SECTION 3.02. Loan Document. This Reaffirmation is a Loan Document executed
pursuant to the Amended Credit Agreement and shall (unless otherwise expressly indicated herein) be
construed, administered and applied in accordance with the terms and provisions thereof.
SECTION 3.03. Effectiveness; Counterparts. This Reaffirmation shall become
effective on the date when (i) copies hereof which, when taken together, bear the signatures of
each of the Reaffirming Parties and the Collateral Agent have been received by the Administrative
Agent (or its counsel) and (ii) the First Amendment has become effective in accordance with its
terms. This Reaffirmation may not be amended nor may any provision hereof be waived except
pursuant to a writing signed by each of the parties hereto. This Reaffirmation may be executed in
two or more counterparts, each of which shall constitute an original but all of which when taken
together shall constitute but one contract. Delivery of an executed counterpart of a signature
page of this Reaffirmation by facsimile or electronic transmission shall be effective as delivery
of a manually executed counterpart of this Reaffirmation.

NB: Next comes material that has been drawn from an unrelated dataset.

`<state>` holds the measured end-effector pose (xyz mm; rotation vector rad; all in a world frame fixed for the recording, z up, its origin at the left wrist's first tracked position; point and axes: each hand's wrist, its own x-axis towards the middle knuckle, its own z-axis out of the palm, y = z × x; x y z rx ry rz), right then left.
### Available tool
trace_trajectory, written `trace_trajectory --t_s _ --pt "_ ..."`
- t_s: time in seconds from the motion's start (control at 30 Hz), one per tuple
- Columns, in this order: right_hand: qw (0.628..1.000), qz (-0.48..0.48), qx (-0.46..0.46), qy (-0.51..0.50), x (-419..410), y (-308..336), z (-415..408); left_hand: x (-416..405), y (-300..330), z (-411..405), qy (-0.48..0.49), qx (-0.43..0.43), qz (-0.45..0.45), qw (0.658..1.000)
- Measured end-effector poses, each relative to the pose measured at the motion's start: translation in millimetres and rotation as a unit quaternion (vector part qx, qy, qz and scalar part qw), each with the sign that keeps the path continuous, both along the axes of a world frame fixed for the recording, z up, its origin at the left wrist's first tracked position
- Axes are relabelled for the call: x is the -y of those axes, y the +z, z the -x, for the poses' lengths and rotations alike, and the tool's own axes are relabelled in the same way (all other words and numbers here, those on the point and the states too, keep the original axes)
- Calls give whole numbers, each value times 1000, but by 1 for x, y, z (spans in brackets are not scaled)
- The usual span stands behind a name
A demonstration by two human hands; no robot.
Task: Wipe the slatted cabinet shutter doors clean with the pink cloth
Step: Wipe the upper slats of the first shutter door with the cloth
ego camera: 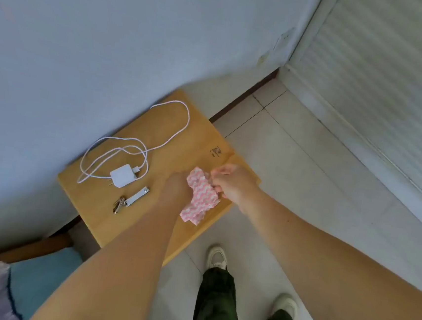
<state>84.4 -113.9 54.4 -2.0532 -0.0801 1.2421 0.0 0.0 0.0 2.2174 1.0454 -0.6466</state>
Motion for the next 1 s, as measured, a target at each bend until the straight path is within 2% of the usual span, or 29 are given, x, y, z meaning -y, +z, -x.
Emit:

SECTION 3.04. No Novation. Each Reaffirming Party hereby agrees that:
(a) all of its obligations and liabilities under the Loan Documents remain in full
force and effect on a continuous basis after giving effect to the First Amendment;
(b) all of the Liens and security interests created and arising under the Loan
Documents remain in full force and effect on a continuous basis, unimpaired, uninterrupted
and undischarged, and having the same perfected status and priority
as existed prior to the effectiveness of the First Amendment, after giving effect to the
First Amendment, as collateral security for the obligations thereunder;
(c) all of the obligations and liabilities of the Borrower under the Existing Credit
Agreement (i) are continued in full force and effect on a continuous basis, unpaid and
undischarged (except to the extent expressly provided in the First Amendment), pursuant to
the Amended Credit Agreement and (ii) constitute the same obligations and liabilities under
the Amended Credit Agreement (except to the extent expressly provided in the First
Amendment).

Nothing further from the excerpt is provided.